The reason why intra-striatal administration of FN075 did not have any effect on AAV-α-synuclein-mediated pathology is not known. Thus far, FN075 has only been administered in vivo in four published studies - in Drosophila (Pokrzywa et al., 2017), mice (Chermenina et al., 2015) and rats (Olsen et al., 2019, Kelly et al., 2021). In the Pokrzywa et al. (2017) study, feeding FN075 to wild type flies had no impact on their motor function, while in α-synuclein overexpressing flies, the compound significantly reduced locomotor activity and lifespan. In the Chermenina et al. (2015) study, the effects of intra-nigral and intra-striatal administration of FN075 were compared in mice, and it was found that nigral administration, but not striatal administration, led to nigral cell loss. Importantly, this FN075-induced nigral degeneration was not observed in α-synuclein knock-out mice, confirming that it was an α-synuclein-mediated effect. This study in mice provided the rationale for our own two studies where we injected FN075 into the substantia nigra in rats, both of which were focussed on dual exposure models (Olsen et al., 2019, Kelly et al., 2021). In contrast to the mouse study where nigral FN075 induced nigrostriatal degeneration in its own right, in our rat studies, the molecule did not cause any nigrostriatal neurodegeneration when injected on its own.

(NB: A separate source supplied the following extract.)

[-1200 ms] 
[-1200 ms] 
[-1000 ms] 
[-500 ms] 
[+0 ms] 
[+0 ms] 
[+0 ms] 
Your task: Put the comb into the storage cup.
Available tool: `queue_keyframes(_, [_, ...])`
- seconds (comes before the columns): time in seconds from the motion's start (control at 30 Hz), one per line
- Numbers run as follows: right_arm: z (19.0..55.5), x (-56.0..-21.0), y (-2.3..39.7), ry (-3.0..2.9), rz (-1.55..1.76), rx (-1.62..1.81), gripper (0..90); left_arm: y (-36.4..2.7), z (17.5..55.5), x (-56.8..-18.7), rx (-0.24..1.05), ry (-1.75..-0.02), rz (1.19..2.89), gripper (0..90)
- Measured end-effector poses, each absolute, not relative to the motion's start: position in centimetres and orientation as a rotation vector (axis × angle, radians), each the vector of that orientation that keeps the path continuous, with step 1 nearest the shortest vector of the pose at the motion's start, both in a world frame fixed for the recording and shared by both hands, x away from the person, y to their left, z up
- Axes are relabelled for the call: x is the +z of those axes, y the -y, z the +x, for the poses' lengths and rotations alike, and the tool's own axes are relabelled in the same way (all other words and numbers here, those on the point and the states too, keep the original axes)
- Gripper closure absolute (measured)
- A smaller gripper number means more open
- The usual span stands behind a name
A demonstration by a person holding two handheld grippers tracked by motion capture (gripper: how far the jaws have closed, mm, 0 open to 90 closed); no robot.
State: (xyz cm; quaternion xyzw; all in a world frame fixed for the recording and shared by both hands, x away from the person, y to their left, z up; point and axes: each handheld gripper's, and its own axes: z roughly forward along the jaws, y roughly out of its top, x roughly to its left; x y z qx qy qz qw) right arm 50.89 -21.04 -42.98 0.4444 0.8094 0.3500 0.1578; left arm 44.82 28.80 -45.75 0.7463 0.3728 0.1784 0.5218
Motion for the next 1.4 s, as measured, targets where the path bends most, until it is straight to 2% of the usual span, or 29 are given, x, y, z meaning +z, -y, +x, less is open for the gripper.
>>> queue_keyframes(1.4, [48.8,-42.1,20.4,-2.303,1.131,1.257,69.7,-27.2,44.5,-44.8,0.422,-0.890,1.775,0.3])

However, it had pronounced synergistic effects when injected after either AAV-α-synuclein (Kelly et al., 2021) or a viral inflammagen (Poly I:C) where it precipitated α-synuclein aggregation, neuroinflammation, nigrostriatal neurodegeneration and motor impairment (Olsen et al., 2019). Given the evidence for a synergism between FN075 and other Parkinsonian challenges, it is surprising that synergistic effects were not seen in this study. However, this could be reflective of the anterograde/retrograde transfer of FN075 and/or FN075-templated α-synuclein aggregates between the nigrostriatal terminals in the striatum and their cell bodies in the substantia nigra. Although is it known that preformed α-synuclein fibrils can travel in both anterograde and retrograde direction in the nigrostriatal neurons (Uchihara and Giasson, 2016), there is no information available on the axonal transit of FN075-templated α-synuclein fibrils.
In summary, this approach to modelling Parkinson’s disease, involving the combination of nigral AAV-α-synuclein and striatal FN075, was unsuccessful in inducing nigrostriatal neurodegeneration and motor dysfunction, two cardinal features of the human condition. Nevertheless, there remains the possibility that alternative administration regimes for FN075 (for example higher doses or repeated doses) may yet be found to improve the reliability and variability of viral-induced α-synuclein overexpression models.